§ Assigned task: A single number is the answer: the count of lines in these records with "things" in them.

§ Records for this exercise:
☆ ☆ ☆
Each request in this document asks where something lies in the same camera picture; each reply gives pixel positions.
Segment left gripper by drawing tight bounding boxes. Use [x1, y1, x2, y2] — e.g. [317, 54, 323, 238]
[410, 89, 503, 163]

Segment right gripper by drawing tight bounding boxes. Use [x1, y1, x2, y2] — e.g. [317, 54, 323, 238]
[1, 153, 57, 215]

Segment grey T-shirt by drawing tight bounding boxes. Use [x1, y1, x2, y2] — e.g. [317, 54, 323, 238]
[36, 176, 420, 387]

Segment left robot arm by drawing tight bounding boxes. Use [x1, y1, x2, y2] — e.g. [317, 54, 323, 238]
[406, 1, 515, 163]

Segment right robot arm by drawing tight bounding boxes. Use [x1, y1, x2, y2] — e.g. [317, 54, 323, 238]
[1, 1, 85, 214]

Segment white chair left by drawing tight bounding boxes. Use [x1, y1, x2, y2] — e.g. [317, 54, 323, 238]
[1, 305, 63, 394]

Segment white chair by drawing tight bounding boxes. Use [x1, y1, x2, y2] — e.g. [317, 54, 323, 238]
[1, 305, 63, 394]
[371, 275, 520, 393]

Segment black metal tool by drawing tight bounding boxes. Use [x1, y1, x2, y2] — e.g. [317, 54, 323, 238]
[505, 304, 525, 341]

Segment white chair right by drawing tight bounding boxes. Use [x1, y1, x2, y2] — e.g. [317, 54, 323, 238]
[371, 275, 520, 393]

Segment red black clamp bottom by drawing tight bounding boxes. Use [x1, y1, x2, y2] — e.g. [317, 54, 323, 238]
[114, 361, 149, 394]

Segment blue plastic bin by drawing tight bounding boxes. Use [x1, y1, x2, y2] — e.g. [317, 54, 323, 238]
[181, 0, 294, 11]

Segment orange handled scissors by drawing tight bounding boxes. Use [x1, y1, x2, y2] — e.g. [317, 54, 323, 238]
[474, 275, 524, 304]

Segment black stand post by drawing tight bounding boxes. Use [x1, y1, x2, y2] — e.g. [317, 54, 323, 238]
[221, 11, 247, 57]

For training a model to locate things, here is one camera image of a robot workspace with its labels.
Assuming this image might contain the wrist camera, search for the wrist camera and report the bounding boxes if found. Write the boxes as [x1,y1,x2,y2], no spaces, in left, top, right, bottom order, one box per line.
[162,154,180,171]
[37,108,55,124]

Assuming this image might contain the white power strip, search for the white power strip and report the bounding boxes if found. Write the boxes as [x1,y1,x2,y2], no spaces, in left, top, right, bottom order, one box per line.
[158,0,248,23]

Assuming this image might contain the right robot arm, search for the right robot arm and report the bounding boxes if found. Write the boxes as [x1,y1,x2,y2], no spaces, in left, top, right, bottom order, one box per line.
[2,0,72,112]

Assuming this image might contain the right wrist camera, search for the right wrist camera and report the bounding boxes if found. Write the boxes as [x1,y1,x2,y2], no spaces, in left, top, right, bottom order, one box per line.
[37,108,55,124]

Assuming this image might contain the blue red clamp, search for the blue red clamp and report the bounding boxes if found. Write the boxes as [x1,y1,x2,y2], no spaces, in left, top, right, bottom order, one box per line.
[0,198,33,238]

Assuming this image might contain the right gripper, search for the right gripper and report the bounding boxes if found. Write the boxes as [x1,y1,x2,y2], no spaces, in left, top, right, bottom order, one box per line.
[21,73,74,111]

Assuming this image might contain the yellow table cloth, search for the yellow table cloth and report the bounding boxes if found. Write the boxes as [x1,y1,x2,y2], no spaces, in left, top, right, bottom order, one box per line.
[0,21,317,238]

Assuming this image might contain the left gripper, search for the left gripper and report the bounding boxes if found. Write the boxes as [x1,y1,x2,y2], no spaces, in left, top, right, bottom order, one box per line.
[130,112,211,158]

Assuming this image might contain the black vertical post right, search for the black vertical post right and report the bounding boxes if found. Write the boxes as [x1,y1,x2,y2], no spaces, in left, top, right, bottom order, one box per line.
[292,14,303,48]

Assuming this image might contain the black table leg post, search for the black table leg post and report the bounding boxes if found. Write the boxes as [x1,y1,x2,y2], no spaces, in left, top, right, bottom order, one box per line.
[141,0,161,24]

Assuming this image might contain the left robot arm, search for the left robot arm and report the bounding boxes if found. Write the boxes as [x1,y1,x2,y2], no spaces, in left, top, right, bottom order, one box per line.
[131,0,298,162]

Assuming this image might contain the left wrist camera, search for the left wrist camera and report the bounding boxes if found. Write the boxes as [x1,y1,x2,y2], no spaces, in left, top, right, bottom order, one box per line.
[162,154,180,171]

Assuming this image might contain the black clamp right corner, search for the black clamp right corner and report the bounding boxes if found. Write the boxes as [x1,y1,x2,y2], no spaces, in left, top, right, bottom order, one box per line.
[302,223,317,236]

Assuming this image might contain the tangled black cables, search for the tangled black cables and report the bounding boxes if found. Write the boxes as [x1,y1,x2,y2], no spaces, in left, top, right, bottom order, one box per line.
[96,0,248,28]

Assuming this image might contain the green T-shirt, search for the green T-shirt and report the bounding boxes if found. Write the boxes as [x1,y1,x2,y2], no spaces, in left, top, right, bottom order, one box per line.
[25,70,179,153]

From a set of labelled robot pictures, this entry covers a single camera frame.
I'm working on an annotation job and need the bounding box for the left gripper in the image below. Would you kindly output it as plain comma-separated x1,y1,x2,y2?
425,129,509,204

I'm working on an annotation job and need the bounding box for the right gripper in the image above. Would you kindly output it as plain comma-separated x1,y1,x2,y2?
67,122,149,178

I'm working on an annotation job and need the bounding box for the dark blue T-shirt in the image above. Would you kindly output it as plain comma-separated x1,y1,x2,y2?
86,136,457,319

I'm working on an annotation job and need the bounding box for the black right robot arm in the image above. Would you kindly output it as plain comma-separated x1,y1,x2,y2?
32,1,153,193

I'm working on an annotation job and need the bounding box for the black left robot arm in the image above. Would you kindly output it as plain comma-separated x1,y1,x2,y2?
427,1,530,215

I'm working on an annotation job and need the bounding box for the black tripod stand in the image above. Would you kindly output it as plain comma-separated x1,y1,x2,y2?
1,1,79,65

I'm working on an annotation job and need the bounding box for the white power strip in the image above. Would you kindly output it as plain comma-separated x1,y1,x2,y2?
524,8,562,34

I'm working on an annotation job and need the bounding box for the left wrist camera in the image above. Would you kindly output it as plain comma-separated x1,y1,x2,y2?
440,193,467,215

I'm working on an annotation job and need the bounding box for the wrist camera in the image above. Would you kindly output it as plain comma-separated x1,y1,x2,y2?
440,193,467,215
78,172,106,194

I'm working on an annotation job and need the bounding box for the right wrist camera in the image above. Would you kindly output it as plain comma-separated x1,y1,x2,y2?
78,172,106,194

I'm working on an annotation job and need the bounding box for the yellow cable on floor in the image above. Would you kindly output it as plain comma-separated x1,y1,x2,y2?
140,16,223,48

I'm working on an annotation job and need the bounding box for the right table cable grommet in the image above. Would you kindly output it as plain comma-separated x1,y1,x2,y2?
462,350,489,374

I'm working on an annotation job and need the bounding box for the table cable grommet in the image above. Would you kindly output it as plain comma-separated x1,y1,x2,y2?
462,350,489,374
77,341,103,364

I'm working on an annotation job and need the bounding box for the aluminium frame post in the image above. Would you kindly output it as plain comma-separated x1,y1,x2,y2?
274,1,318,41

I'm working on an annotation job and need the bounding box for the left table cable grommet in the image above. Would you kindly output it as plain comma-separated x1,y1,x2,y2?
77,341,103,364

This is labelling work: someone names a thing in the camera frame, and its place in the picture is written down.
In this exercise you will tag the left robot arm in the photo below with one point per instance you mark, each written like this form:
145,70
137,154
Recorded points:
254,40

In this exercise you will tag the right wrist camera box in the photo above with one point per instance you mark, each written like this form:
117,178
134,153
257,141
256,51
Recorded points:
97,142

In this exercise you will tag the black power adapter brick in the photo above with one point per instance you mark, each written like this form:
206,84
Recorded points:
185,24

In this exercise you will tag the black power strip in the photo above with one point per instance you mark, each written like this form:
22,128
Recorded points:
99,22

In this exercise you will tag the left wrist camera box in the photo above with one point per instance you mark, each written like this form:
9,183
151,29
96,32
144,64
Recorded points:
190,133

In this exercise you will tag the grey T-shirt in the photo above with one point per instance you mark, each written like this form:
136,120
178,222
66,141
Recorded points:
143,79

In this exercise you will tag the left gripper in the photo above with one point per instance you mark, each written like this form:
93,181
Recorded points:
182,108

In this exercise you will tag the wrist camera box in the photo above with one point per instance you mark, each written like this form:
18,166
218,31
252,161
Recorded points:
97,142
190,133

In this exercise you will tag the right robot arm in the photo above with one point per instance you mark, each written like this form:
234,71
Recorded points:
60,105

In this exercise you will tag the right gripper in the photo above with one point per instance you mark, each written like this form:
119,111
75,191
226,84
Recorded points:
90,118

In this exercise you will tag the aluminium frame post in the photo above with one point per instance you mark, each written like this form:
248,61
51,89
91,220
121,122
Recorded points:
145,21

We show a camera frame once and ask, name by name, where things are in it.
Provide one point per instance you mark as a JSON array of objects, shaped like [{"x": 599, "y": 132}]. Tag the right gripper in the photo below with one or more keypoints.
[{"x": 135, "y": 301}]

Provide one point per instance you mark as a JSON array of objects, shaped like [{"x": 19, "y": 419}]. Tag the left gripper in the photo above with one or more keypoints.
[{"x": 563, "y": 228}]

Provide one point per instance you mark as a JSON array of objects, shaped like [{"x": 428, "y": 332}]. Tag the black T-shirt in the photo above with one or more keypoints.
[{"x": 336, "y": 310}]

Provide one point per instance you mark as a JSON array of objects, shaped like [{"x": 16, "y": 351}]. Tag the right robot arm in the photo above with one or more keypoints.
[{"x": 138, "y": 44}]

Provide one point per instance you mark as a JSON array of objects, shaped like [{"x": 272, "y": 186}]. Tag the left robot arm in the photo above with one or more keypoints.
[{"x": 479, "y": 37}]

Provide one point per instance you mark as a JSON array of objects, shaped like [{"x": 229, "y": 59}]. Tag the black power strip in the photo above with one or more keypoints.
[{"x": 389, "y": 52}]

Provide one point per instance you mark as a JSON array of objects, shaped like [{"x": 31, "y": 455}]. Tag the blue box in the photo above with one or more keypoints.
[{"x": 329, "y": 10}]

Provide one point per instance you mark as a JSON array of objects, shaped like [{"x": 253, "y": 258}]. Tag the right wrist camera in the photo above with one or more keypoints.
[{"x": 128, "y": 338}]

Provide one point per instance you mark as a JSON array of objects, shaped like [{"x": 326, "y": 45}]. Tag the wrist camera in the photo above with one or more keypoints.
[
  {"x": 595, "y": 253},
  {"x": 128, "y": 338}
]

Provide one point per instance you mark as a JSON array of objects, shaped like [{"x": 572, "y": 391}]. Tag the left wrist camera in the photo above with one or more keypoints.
☆ ☆ ☆
§ Your solution: 2